Ronald S. Nersesian
About Ronald S. Nersesian
Ronald S. Nersesian, age 65, is an independent director of Trimble and a member of the People & Compensation Committee; he rejoined Trimble’s Board in 2024 after prior service from 2011–2021 . He is non‑executive Chair of Keysight Technologies and previously served as Keysight’s President and CEO; earlier roles include senior leadership at Agilent Technologies, Hewlett‑Packard, and LeCroy . He holds a B.S. in Electrical Engineering from Lehigh University and an MBA from NYU Stern .
Past Roles
| Organization | Role | Tenure | Committees/Impact |
|---|---|---|---|
| Keysight Technologies | Non‑Executive Chair (Exec Chair May 2022–Apr 2023; Chair since 2019); President & CEO (prior) | 2013–present (Keysight launch from Agilent); Chair since 2019 | Led separation and growth; industry leadership in electronic measurement |
| Agilent Technologies | President & COO; EVP & COO; President, Electronic Measurement Group | 2009–2013 (various roles 2009–2013) | Operated global measurement businesses; platform leadership |
| Hewlett‑Packard | Various management roles | 1984–1996 | Product/market leadership experience |
| LeCroy Corporation | VP Worldwide Marketing; SVP & GM, Digital Storage Oscilloscope | 1996–2002 | P&L and product leadership |
| Computer Sciences Corporation | Systems Engineer (satellite communications) | 1982–1984 | Technical systems expertise |
External Roles
| Organization | Role | Tenure | Committees/Impact |
|---|---|---|---|
| Keysight Technologies | Non‑Executive Chair; Director | Chair since 2019 | Board leadership at large-cap peer; governance oversight |
| Georgia Tech | Advisory Board Member | Not disclosed | Academic/industry advisory contribution |
Board Governance
- Committee assignments: People & Compensation Committee member; the committee met 5 times in 2024 and is chaired by Johan Wibergh .

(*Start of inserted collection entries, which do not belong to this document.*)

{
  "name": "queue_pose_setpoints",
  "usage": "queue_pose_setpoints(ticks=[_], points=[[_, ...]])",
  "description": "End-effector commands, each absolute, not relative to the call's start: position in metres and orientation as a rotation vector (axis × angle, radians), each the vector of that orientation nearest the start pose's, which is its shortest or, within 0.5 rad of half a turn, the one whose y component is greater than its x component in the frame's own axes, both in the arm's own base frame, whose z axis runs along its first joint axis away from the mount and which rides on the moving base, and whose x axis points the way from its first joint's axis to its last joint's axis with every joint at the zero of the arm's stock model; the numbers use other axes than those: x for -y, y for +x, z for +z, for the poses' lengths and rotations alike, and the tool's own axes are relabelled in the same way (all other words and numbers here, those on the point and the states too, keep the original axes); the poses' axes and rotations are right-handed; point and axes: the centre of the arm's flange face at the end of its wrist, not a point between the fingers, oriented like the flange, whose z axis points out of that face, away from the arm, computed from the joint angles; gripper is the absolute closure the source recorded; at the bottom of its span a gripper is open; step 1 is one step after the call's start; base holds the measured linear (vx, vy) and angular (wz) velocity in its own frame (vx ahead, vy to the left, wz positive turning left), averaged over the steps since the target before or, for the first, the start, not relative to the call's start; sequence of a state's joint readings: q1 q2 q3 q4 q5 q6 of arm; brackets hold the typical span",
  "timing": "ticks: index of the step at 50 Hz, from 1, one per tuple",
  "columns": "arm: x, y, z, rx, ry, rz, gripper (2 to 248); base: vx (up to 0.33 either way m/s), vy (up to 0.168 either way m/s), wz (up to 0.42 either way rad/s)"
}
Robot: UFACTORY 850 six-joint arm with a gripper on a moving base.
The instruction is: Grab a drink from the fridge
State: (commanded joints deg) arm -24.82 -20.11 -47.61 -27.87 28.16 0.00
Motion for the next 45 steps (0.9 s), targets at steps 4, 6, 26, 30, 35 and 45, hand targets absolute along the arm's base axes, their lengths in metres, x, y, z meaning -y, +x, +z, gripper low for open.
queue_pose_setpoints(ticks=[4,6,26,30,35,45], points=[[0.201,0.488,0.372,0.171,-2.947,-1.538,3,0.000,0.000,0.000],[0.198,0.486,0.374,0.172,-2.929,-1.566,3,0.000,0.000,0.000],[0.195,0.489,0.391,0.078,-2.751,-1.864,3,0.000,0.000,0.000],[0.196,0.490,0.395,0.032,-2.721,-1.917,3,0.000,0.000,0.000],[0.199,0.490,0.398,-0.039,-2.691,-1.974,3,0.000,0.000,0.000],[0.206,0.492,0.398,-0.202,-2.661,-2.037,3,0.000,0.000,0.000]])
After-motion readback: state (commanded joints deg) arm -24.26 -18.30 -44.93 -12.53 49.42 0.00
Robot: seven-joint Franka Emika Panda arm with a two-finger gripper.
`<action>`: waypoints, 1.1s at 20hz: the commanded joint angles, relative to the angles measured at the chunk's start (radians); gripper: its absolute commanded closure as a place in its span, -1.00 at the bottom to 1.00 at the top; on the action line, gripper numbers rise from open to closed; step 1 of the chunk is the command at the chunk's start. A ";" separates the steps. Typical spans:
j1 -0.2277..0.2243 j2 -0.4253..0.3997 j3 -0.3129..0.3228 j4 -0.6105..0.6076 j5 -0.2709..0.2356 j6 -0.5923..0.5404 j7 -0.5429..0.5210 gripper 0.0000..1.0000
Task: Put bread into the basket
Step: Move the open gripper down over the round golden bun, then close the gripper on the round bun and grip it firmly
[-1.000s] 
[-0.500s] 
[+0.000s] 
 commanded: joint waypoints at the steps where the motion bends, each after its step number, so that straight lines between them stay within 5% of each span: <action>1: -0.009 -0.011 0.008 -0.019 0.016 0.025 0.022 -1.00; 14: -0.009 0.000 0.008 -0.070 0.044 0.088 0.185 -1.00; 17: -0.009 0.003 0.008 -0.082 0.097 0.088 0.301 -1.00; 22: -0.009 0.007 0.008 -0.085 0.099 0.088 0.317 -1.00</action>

- Independence: The Board determined all directors other than the CEO (Painter) are independent under Nasdaq rules; Nersesian is independent .

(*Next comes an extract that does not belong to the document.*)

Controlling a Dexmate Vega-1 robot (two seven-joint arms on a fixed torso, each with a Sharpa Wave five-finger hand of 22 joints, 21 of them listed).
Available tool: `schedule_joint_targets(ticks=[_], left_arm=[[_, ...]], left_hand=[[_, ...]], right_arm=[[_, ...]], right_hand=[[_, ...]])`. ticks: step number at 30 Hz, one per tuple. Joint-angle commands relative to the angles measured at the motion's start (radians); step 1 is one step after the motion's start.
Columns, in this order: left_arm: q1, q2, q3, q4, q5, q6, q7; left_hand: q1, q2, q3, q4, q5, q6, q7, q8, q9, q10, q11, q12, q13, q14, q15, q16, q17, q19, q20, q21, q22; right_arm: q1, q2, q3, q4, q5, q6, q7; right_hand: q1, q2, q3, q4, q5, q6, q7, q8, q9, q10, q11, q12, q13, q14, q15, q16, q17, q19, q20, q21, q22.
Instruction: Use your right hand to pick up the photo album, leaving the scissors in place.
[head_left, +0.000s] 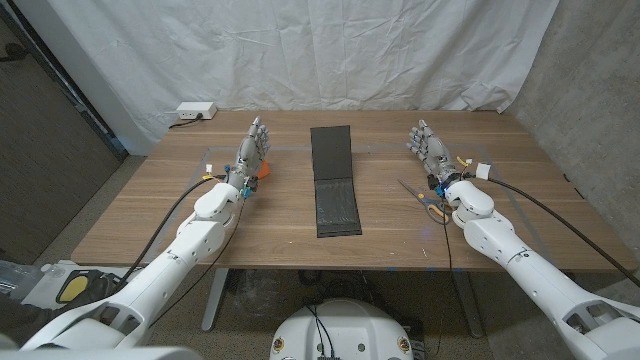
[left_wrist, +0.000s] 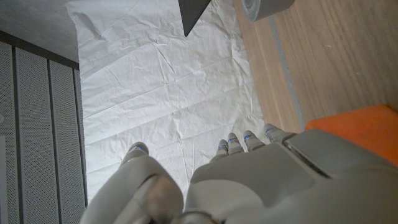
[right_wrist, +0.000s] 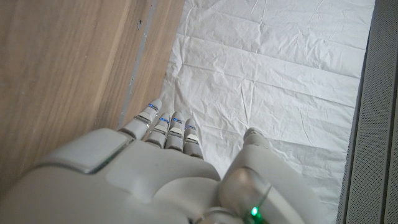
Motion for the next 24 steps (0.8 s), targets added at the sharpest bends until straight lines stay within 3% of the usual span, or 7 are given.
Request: schedule_joint_targets(ticks=[1, 15, 24], left_arm=[[0.059, -0.149, -0.195, -0.046, 0.175, 0.095, -0.105], [0.058, -0.266, -0.319, -0.066, 0.312, 0.143, -0.213], [0.066, -0.297, -0.364, -0.084, 0.352, 0.155, -0.252]], left_hand=[[0.010, 0.001, 0.006, -0.002, 0.004, -0.037, -0.001, 0.006, 0.002, -0.007, 0.001, 0.006, 0.003, -0.022, -0.004, 0.003, 0.002, -0.040, -0.136, 0.005, 0.002], [0.015, 0.005, 0.004, -0.003, 0.007, -0.033, -0.003, 0.004, 0.002, -0.005, 0.003, 0.004, 0.003, -0.021, -0.001, 0.000, 0.003, -0.043, -0.131, 0.002, 0.002], [0.019, 0.009, 0.003, -0.004, 0.009, -0.029, -0.003, 0.003, 0.001, -0.004, 0.002, 0.003, 0.003, -0.020, 0.000, -0.001, 0.003, -0.043, -0.125, 0.001, 0.002]], right_arm=[[-0.023, 0.000, 0.014, -0.034, -0.010, -0.017, -0.010], [-0.053, -0.015, 0.031, -0.087, -0.027, -0.015, -0.033], [-0.048, -0.031, 0.022, -0.134, -0.050, -0.025, -0.034]], right_hand=[[0.010, -0.001, 0.008, -0.002, 0.006, 0.008, 0.001, 0.002, 0.001, 0.009, -0.002, 0.004, 0.003, 0.009, -0.001, 0.007, 0.001, 0.008, -0.027, 0.006, 0.001], [0.014, 0.001, 0.009, -0.005, 0.006, 0.011, 0.000, 0.001, 0.002, 0.013, -0.001, 0.004, 0.004, 0.011, 0.000, 0.007, 0.001, 0.008, -0.025, 0.006, 0.002], [0.017, 0.002, 0.009, -0.008, 0.005, 0.016, 0.003, 0.002, 0.002, 0.018, -0.002, 0.005, 0.004, 0.017, 0.001, 0.008, 0.001, 0.009, -0.022, 0.006, 0.002]])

- Attendance: The Board met 6 times in 2024; no director attended fewer than 75% of aggregate Board and committee meetings, and all current directors attended the 2024 annual meeting .

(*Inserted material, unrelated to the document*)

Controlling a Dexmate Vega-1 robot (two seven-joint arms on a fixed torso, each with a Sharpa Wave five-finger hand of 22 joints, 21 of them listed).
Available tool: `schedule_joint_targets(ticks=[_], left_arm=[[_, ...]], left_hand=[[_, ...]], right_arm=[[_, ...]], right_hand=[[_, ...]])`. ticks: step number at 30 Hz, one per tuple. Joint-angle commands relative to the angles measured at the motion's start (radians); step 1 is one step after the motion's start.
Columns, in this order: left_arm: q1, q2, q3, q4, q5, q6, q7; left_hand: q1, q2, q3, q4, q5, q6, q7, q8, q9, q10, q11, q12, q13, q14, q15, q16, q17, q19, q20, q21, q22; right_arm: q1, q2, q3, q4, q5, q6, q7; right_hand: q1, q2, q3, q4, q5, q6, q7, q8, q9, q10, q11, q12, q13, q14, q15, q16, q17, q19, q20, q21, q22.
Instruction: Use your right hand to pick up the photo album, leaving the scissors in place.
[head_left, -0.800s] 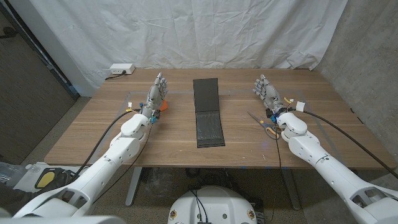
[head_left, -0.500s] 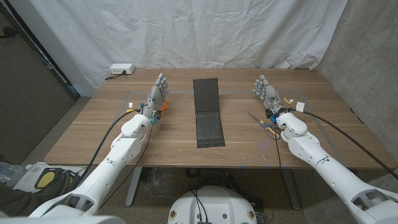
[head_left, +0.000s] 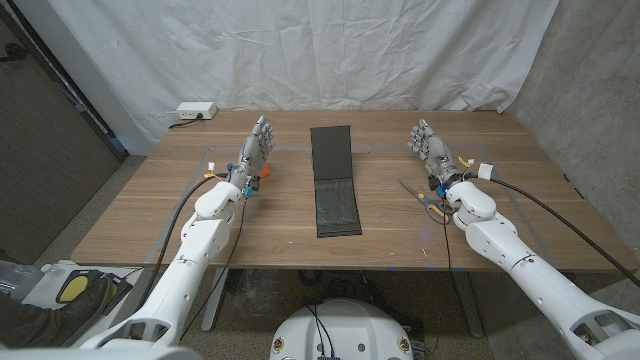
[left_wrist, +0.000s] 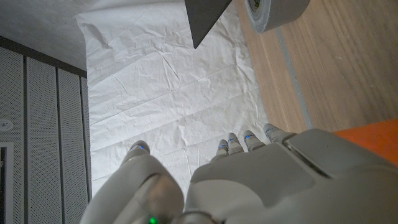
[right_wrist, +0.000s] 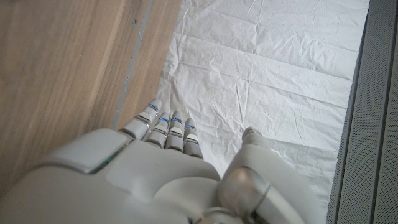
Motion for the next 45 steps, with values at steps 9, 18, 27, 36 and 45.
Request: schedule_joint_targets(ticks=[9, 18, 27, 36, 45], left_arm=[[0.012, -0.084, -0.115, -0.018, 0.090, 0.021, -0.103], [0.010, -0.090, -0.134, -0.011, 0.101, 0.020, -0.126], [0.019, -0.094, -0.151, -0.021, 0.105, 0.020, -0.135], [0.021, -0.103, -0.163, -0.018, 0.095, 0.020, -0.147], [0.034, -0.107, -0.162, -0.050, 0.103, 0.018, -0.147]], left_hand=[[0.014, 0.003, 0.002, -0.005, 0.007, -0.028, -0.004, 0.002, 0.001, -0.002, 0.002, 0.002, 0.003, -0.019, 0.002, -0.001, 0.003, -0.045, -0.119, -0.001, 0.002], [0.018, 0.007, 0.002, -0.006, 0.008, -0.025, -0.003, 0.001, 0.001, -0.002, 0.003, 0.000, 0.003, -0.018, 0.003, -0.002, 0.003, -0.045, -0.118, -0.002, 0.002], [0.022, 0.010, 0.001, -0.007, 0.009, -0.023, -0.003, 0.000, 0.001, 0.000, 0.003, -0.001, 0.003, -0.018, 0.004, -0.003, 0.003, -0.046, -0.116, -0.003, 0.002], [0.025, 0.013, 0.001, -0.009, 0.010, -0.021, -0.003, -0.001, 0.001, 0.000, 0.004, -0.002, 0.003, -0.018, 0.003, -0.004, 0.003, -0.048, -0.114, -0.004, 0.002], [0.030, 0.016, 0.000, -0.010, 0.011, -0.016, -0.003, 0.000, 0.001, 0.002, 0.002, -0.003, 0.003, -0.017, 0.004, -0.004, 0.003, -0.047, -0.113, -0.004, 0.003]], right_arm=[[0.000, -0.018, -0.015, -0.088, -0.050, -0.017, -0.025], [0.016, -0.028, -0.033, -0.121, -0.081, -0.040, -0.035], [0.028, -0.036, -0.041, -0.142, -0.099, -0.057, -0.042], [0.038, -0.040, -0.049, -0.149, -0.110, -0.062, -0.038], [0.037, -0.055, -0.045, -0.172, -0.117, -0.060, -0.035]], right_hand=[[0.019, 0.006, 0.009, -0.010, 0.005, 0.011, 0.000, 0.000, 0.002, 0.011, -0.003, 0.004, 0.004, 0.012, -0.001, 0.004, 0.003, 0.010, -0.022, 0.006, 0.002], [0.025, 0.008, 0.011, -0.015, 0.004, 0.012, -0.001, -0.001, 0.002, 0.012, -0.006, 0.003, 0.004, 0.014, -0.001, 0.003, 0.003, 0.012, -0.022, 0.006, 0.002], [0.032, 0.010, 0.013, -0.019, 0.003, 0.014, 0.001, -0.001, 0.002, 0.016, -0.006, 0.004, 0.004, 0.018, -0.004, 0.004, 0.003, 0.014, -0.021, 0.006, 0.003], [0.039, 0.013, 0.016, -0.026, 0.002, 0.026, 0.005, 0.003, 0.003, 0.022, -0.002, 0.005, 0.004, 0.024, -0.001, 0.005, 0.003, 0.017, -0.019, 0.007, 0.003], [0.048, 0.017, 0.019, -0.032, 0.000, 0.026, 0.001, 0.001, 0.003, 0.028, -0.004, 0.006, 0.005, 0.029, -0.002, 0.005, 0.003, 0.019, -0.018, 0.007, 0.003]])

- Board leadership: Independent Chair of the Board is Börje Ekholm .
- Compensation interlocks: None disclosed for Trimble’s People & Compensation Committee; the committee uses an independent advisor (Mercer) .
- Stockholder engagement: Say‑on‑Pay support was 92.9% in 2024, with program changes reflecting investor feedback .
Fixed Compensation (Director)
| Year | Cash Retainer ($) | Committee/Chair Fees ($) | Equity Grant Policy | Actual Stock Awards ($) | Total ($) |
|---|---|---|---|---|---|
| 2024 | 65,000 | None disclosed for Nersesian (not a chair) | RSU grant sized by $285,000 target ÷ 20‑day avg price; vests in full after 1 year | 403,417 (includes pro‑rata initial RSU on Feb 2024 appointment) | 468,417 |
- Policy update: Starting Q3 2025, supplemental annual cash retainers for chairs—Board Chair $100,000; Audit $30,000; People & Comp $20,000; Nominating & Governance $15,000 .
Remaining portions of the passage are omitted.